そこに、後ろから一匹の蝶がフラフラと飛んできた。
「わ、鱗粉が…」
上を飛んでいく際、落ちた鱗粉が下にいたウィルモットにかかった。
キラキラと光るそれが、ウィルモットに触れた瞬間、一瞬にして消えていった。
鱗粉を払おうとウィルモットが腕を動かしたその時。
「あれ、痛くない」
ウィルモットは肩を回し、背伸びをする。
どうやら、治しきれず体に残っていた痛みが引いたようだ。
ウィルモットが跳躍し、蝶を一匹捕まえた。
勢いよく捕まえたせいで、手のひらに大量の鱗粉が付き、蝶の翅が片方千切れてしまっている。
しかし、一瞬で羽がくっつき、元の状態に戻っていた。
蝶の鱗粉というのは一度剥がれてしまうともう戻らない。
しかしこの蝶はどうだろうか。片翅はくっつき、しかもその翅には鱗粉が付き始めているではないか。
離してやると、蝶は再びフラフラと羽ばたく。そしてゆっくりとレベッカの手に止まった。
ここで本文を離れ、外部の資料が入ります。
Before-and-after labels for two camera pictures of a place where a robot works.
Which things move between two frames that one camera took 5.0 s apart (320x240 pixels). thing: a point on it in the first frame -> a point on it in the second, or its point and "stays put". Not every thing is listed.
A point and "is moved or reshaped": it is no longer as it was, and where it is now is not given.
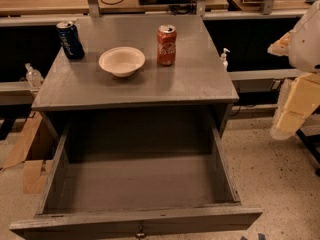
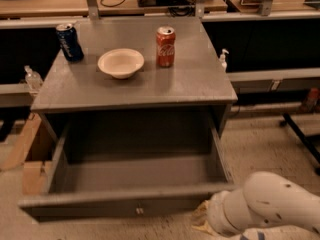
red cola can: [166, 44] stays put
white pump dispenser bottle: [224, 57] stays put
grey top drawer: [138, 196] is moved or reshaped
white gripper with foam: [306, 47] -> [215, 213]
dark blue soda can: [70, 40] stays put
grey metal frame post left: [92, 0] stays put
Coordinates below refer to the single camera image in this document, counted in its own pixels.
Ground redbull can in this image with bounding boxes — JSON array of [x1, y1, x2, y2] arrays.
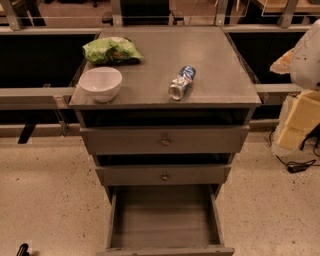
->
[[168, 65, 196, 101]]

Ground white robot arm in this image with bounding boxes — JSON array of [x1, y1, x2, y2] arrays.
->
[[270, 20, 320, 152]]

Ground grey drawer cabinet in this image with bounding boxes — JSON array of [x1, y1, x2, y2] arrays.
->
[[68, 26, 262, 256]]

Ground middle drawer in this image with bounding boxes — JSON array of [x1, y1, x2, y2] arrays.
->
[[96, 164, 231, 186]]

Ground top drawer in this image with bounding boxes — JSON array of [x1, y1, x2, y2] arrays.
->
[[80, 125, 249, 155]]

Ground open bottom drawer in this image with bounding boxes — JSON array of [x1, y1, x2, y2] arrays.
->
[[96, 185, 234, 256]]

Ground white bowl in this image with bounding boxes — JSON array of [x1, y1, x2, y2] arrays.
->
[[78, 67, 122, 102]]

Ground green chip bag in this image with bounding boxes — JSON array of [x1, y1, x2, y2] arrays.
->
[[82, 37, 143, 65]]

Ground black object at floor corner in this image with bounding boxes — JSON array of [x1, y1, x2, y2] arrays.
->
[[16, 243, 30, 256]]

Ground black cable on floor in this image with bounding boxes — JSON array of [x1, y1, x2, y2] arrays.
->
[[268, 129, 320, 174]]

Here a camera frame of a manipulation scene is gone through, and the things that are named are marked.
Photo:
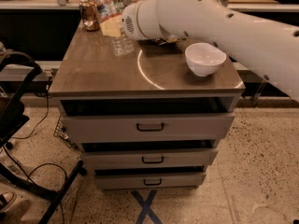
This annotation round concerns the middle grey drawer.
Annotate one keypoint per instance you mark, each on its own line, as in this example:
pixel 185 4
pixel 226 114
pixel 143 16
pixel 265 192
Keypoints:
pixel 141 159

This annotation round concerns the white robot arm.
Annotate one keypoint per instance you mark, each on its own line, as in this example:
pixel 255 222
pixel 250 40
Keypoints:
pixel 270 49

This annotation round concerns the wire basket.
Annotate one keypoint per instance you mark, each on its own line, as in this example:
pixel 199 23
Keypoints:
pixel 60 132

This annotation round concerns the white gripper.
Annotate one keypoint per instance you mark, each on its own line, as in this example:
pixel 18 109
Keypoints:
pixel 129 21

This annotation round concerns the shoe with white sole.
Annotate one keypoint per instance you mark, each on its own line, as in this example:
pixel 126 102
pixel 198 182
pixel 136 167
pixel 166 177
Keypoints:
pixel 6 200

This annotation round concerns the bottom grey drawer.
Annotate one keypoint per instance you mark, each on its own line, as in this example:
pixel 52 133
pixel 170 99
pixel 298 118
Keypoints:
pixel 190 179

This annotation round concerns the white ceramic bowl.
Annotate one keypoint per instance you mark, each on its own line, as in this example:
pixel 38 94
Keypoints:
pixel 204 59

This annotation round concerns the grey drawer cabinet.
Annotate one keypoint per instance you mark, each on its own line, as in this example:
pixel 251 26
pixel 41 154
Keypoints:
pixel 152 80

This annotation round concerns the grey drawer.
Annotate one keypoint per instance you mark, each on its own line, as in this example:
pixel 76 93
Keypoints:
pixel 190 179
pixel 141 159
pixel 145 128

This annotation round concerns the clear plastic water bottle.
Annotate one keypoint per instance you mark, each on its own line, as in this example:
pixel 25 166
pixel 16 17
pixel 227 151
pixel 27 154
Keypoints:
pixel 108 9

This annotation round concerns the copper soda can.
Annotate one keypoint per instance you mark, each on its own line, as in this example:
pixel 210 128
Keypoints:
pixel 88 15

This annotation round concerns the top grey drawer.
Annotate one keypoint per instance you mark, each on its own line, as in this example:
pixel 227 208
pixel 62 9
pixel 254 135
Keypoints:
pixel 145 128

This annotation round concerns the yellow brown chip bag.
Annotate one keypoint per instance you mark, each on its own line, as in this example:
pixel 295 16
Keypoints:
pixel 170 40

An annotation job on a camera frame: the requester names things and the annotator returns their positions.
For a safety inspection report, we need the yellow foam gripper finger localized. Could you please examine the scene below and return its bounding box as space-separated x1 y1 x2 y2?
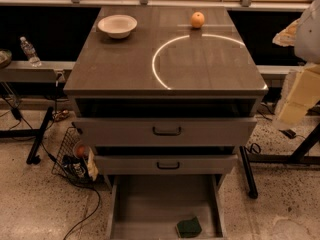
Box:
272 19 299 47
273 63 320 130

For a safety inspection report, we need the green yellow sponge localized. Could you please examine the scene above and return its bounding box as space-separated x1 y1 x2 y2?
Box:
176 217 202 238

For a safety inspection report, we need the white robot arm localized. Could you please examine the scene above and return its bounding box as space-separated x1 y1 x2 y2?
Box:
273 0 320 130

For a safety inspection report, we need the grey top drawer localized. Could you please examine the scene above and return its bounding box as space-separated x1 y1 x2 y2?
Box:
74 118 257 147

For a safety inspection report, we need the grey drawer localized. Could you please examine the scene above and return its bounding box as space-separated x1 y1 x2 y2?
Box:
74 118 257 147
106 175 227 240
95 154 237 175

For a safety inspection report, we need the grey middle drawer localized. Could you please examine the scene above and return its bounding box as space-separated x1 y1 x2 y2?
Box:
95 154 237 175

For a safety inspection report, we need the grey drawer cabinet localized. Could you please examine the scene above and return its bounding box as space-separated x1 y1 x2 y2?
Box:
62 5 269 195

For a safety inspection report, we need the grey bottom drawer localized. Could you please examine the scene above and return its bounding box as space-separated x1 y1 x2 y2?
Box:
106 175 227 240

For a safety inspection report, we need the black power adapter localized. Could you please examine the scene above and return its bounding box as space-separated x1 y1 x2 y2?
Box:
281 129 296 139

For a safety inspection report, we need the orange fruit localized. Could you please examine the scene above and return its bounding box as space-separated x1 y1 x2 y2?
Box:
190 12 205 29

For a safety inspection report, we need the black table leg right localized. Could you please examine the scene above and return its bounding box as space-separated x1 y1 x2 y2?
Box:
240 146 258 199

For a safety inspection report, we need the black table leg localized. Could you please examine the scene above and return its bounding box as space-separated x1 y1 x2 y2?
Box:
240 146 258 199
26 107 53 165

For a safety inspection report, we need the white ceramic bowl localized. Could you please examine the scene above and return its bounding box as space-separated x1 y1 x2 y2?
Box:
98 15 137 39

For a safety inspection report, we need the clear plastic water bottle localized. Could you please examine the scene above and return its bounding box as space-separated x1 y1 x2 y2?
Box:
20 36 42 67

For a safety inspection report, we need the black table leg left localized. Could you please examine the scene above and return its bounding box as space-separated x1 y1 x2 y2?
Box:
26 107 53 165

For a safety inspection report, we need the round dish at left edge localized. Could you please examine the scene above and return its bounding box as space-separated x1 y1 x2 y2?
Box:
0 49 12 68

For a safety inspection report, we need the black wire basket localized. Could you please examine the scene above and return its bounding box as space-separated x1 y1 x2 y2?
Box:
52 127 97 184

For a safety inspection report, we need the black floor cable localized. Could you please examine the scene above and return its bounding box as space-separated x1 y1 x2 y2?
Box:
39 140 102 240

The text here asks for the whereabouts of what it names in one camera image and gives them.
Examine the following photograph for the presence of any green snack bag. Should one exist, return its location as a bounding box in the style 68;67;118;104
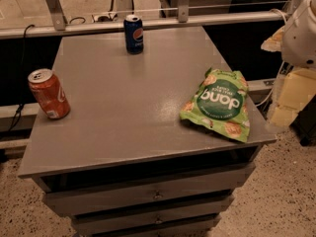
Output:
180;68;250;142

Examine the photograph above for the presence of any orange coke can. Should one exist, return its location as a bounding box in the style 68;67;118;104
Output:
28;68;70;119

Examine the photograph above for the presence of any grey drawer cabinet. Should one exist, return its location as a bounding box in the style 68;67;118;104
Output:
19;27;275;237

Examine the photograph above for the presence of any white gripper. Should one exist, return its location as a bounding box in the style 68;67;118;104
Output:
261;0;316;127

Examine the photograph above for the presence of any metal railing frame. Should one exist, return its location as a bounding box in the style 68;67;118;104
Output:
0;0;303;40

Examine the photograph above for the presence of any white floor power outlet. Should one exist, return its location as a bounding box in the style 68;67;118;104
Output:
92;13;118;23

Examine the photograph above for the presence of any blue pepsi can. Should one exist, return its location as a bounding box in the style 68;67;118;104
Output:
123;14;143;54

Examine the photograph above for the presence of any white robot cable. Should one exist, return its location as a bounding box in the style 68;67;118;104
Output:
255;60;286;108

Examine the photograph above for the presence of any black hanging cable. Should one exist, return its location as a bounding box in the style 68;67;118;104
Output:
7;24;36;133

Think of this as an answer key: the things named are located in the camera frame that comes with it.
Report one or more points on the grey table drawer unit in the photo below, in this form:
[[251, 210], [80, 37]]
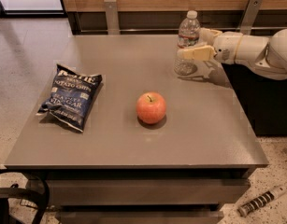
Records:
[[142, 196]]

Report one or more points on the clear plastic water bottle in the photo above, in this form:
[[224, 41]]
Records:
[[188, 36]]

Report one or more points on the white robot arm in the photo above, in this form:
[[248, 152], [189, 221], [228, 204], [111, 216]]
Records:
[[264, 56]]

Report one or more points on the right metal bracket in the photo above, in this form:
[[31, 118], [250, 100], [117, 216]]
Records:
[[249, 16]]

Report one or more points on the metal bracket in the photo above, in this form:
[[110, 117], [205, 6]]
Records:
[[112, 17], [249, 16]]

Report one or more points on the blue potato chips bag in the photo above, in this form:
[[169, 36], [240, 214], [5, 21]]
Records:
[[71, 97]]

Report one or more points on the red apple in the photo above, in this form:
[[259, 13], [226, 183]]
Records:
[[151, 107]]

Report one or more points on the black chair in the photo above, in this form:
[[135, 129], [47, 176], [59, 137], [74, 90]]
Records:
[[40, 199]]

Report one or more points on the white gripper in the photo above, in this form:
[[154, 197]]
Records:
[[225, 46]]

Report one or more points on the left metal bracket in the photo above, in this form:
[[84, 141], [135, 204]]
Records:
[[112, 17]]

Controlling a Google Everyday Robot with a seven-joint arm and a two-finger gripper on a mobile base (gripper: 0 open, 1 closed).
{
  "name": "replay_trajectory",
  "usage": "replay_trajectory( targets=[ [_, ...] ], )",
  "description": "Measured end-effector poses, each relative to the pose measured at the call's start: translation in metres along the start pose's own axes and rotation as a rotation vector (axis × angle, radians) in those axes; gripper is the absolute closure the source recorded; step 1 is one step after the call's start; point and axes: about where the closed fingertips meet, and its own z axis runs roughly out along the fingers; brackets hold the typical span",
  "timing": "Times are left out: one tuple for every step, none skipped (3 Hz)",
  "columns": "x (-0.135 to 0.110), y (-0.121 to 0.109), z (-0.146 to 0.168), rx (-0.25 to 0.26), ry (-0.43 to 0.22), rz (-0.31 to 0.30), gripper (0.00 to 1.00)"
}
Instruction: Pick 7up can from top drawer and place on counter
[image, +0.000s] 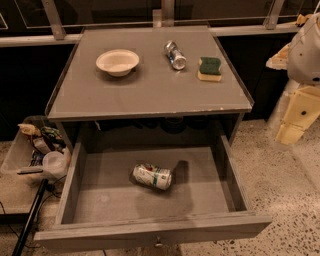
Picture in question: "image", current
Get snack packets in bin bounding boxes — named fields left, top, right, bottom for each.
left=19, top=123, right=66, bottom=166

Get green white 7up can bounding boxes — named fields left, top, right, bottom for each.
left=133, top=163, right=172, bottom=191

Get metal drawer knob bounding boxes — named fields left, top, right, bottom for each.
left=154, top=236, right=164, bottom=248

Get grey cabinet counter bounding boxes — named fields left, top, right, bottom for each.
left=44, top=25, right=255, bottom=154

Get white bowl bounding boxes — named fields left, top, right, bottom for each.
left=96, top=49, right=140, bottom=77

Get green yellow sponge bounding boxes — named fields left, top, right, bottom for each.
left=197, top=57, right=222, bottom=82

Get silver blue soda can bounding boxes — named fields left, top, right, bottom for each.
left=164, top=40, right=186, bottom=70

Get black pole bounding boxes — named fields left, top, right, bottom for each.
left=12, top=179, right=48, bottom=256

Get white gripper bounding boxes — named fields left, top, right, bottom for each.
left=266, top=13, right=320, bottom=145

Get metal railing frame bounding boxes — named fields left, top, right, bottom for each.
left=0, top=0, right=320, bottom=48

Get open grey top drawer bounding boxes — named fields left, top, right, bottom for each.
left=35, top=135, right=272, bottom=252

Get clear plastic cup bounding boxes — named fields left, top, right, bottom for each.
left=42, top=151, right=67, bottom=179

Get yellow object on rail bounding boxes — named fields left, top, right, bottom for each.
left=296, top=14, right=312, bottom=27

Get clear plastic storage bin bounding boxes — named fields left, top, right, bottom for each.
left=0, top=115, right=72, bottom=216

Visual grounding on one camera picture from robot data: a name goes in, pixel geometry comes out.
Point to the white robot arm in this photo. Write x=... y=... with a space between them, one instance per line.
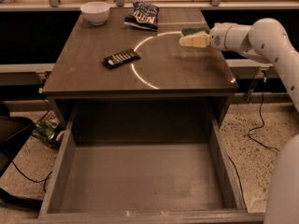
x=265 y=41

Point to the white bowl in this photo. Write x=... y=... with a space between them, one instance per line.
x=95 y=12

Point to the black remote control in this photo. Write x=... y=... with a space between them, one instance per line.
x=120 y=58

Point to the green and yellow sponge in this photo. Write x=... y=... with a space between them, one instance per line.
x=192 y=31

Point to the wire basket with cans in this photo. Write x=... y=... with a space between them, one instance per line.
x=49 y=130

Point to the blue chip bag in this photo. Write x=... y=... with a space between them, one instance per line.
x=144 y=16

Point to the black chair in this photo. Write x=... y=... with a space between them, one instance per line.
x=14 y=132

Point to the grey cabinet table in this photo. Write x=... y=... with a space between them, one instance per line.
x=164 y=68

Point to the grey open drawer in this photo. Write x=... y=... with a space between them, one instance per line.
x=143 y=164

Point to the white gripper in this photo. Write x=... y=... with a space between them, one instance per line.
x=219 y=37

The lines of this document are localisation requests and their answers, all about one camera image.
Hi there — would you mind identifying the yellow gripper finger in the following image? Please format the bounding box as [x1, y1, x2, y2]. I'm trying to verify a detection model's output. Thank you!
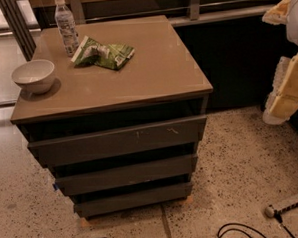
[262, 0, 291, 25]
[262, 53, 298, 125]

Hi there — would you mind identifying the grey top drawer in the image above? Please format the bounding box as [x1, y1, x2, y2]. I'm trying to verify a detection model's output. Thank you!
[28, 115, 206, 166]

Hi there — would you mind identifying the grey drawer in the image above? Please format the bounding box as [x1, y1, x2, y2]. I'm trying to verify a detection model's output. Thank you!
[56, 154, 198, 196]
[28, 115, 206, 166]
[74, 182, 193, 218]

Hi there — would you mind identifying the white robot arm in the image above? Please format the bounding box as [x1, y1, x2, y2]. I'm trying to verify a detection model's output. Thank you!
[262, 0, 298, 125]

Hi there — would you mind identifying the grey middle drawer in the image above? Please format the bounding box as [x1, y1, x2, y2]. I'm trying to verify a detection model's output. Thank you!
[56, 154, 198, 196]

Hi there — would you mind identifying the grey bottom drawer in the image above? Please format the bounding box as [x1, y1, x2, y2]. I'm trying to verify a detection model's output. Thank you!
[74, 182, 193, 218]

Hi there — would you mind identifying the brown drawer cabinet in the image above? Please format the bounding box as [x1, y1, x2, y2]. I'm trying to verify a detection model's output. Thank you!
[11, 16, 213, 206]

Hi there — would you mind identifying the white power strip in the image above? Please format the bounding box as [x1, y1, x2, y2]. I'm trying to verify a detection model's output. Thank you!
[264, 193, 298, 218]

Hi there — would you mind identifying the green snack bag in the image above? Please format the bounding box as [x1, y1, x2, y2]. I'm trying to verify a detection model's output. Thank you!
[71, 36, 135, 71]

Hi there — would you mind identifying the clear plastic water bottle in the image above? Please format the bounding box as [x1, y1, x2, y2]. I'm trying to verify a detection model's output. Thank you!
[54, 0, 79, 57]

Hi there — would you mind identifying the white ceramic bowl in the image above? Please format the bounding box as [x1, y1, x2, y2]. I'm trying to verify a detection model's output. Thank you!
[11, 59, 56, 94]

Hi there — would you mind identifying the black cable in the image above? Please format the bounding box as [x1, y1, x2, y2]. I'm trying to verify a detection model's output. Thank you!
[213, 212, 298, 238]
「……なるほど。不死鳥じゃなくて、不死蝶だったってことね」
「噂の不死生物は鳥じゃなくて蝶だったの…?ちょっと拍子抜けだ」
「いいじゃない。好きよ、私」
恐らくこの蝶が不死と言われた所以は蝶自体がほぼ死なないからだろう。
それならば、この蝶の体の一部を薬に利用してみようではないか。
鱗粉が触れただけでケガが治るなんて、夢のような生物を見つけてしまった。
しかし噂で留まっているのは一個体だとそこまで目立たないからだろう。こちらとしては好都合だ。
レベッカは手に止まった一匹を連れて帰る事にした。
先程ケガをさせてしまったお詫びに、家の中というこれとない安全をプレゼントするのだ。その家賃として毎日落ちるであろう鱗粉を回収させていただくが。
他の蝶と違ってこの蝶から優雅さを全く感じなかったというのもある。これから自然でやっていけるか少し不安なのだ。
「帰るわよ」
「あれ、一匹だけでいいの?」
「えぇ」
早速家に帰って実験をしたいのだ。家の座標は把握しているため、テレポートして帰る事にした。
使えると知らなかったウィルモットはこれでもかと言う程驚いていたが、魔法が得意なんだね、と自己完結していたようなので放っておいた。
これで不死の妙薬に一歩、近づけただろうか。